Guests smiling and laughing as they gathered around tables set with a delicious breakfast of fruit, juice, biscuits, and candied bacon.

Preparing for Improvisation

Written by Barbara Krebs,
Young Audiences volunteer and Sunburst Society member

The thing I like most about Young Audiences’ Impact Breakfast is that I never know what new insight I will take away from it. Sometimes I go home and think about the things I heard and saw, and something takes root and grows from my pondering. Other years it hits me immediately with, um, impact. This year’s Impact Breakfast was of the second variety.Artist Maura Dwyer turns a large scroll revealing a hand-drawn illustration of woman with her arms enveloping a younger woman's shoulders. Playing guitar beside the artist is folk musician Letitia VanSant.

It started with the music. Because the day began with rain, award-winning Folk singer and guitarist Letitia VanSant welcomed guests with her songs in the lobby of the Vollmer Center, and not outside, like planned. She played and sang softly, setting a mood of serenity. Ahh, yes, very pleasant as I sipped my coffee. And then as I started looking at Maura Dwyer‘s handmade crankie, a wooden box containing an illustrated scroll that reveals a moving picture story as it is slowly wound by the artist, a very different style of music was unleashed–ragtime! Now that gets the blood pumping!

The guitarist’s intimate melodies were quickly drowned out. Assessing the situation–and the weather, YA staff and board members moved the duo’s entire set-up where they belonged all along–just outside, at the entrance of the building. And that improvisation really worked, as Letitia’s musical style and the moving panorama that accompanied her songs connected naturally to the park-like setting surrounding the Vollmer Center. You can’t control the weather, but you can spring into action when it changes for the better!

Musicians play stringed and brass instruments in the sunlit atrium.
Peacherine Ragtime Society Orchestra

After listening to her a while, I wandered back into the building to take in some more ragtime and to look over the student works displayed downstairs. And that’s when one of the accompanying quotes struck me. Labeled “What Students Have to Say,” a 6th-grade improvisational theatre major stated, “My favorite major is improv because of how we can laugh and be silly. We can be anything because it is based on your imagination. In your imagination you can be anything and see anything.” Exactly!

Members of Wombwork Productions ensemble takes turns at the mic onstage.

More improvisation followed as Mama Rashida and WombWork Productions performed. With Virtues as the theme and a backdrop listing a huge variety of positive qualities, she prompted the audience to participate in a call-and-response activity, shouting out “gratitude” and “unity” and “creativity” as we swayed in our seats and responded, “yeah, yeah!”

When it was time to hear Femi “The Drifish” Lawal speak, I have to admit I was particularly happy to hear from him. That’s because I have been fortunate enough to have had the opportunity to observe him in action in the classroom, at Art Crawl and at introductory “house” parties that showcase what YA does. In all of these settings, he’s a master at getting both kids and adults involved.

Femi the Drifish speaking at the mic.

So I was both surprised and amused to hear him admit to “winging it” before he began working with Young Audiences. But what did not surprise me was to learn how his involvement with Young Audiences helped him hone and master his teaching style. He knew he was already positively impacting young lives in the classroom, but with YA’s assistance, he learned techniques that extended what he could offer and bring out in the kids.

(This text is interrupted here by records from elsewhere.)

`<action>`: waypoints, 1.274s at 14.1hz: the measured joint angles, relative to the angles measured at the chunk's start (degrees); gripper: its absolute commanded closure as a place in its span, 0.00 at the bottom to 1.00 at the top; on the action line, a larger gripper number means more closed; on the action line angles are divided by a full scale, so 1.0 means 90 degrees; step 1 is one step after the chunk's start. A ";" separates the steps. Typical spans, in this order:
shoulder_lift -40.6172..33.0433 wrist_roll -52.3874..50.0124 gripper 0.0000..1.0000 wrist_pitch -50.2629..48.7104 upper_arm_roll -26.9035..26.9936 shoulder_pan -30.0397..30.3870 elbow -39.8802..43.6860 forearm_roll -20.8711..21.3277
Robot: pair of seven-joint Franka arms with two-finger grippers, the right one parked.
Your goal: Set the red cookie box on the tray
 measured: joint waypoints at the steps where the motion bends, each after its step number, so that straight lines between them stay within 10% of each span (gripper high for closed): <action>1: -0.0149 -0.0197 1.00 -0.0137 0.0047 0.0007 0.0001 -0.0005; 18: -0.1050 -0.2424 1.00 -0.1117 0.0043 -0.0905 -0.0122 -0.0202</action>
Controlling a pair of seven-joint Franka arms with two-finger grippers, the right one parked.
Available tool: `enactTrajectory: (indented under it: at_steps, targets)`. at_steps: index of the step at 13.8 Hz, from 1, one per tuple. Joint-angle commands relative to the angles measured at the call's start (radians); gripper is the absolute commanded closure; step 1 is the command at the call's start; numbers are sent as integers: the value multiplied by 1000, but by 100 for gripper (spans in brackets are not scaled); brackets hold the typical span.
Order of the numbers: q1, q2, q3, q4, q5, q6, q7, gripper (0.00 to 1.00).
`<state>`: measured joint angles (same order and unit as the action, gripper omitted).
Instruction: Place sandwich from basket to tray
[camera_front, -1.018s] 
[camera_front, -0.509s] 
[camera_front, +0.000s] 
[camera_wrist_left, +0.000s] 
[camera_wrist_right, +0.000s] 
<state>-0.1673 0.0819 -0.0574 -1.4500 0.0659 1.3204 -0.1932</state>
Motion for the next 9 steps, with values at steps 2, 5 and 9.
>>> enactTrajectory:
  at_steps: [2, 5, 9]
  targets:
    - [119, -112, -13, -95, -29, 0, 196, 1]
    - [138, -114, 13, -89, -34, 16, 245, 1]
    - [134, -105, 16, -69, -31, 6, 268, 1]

As a person who enjoys contradictions, I thought about the nature of improvisation. Yes, it is about doing things without previous preparation. Yes, it is about responding to whatever circumstance comes your way. And yes, it is about reacting to your imagination as the 6th grader said.

A collection of student artwork: A bright tissue paper flower, a painted portrait of two girls with long eye lashes dressed in pink, and two paintings of figures flying over the high rises of New York City and over a volcano.

But… it is also about the preparation, oddly enough. When you prepare fertile ground for your imagination to take you places, you become increasingly comfortable with the journey, and you find new and creative ways to respond to real-world situations. When you learn classroom techniques that allow children to explore their worlds in different ways, you discover the power of improv paired with preparation. How it helps them rap their way to mathematical formulas, dance their way to literature themes and draw their way to social justice.

So at this year’s Impact Breakfast, I learned that preparing for improvisation is not quite the oxymoron it appears to be. Because no matter how prepared you are, you need to be able to improvise when the moment calls for it. And no matter how stellar you are at winging it, preparation makes it easier to soar on those improv wings.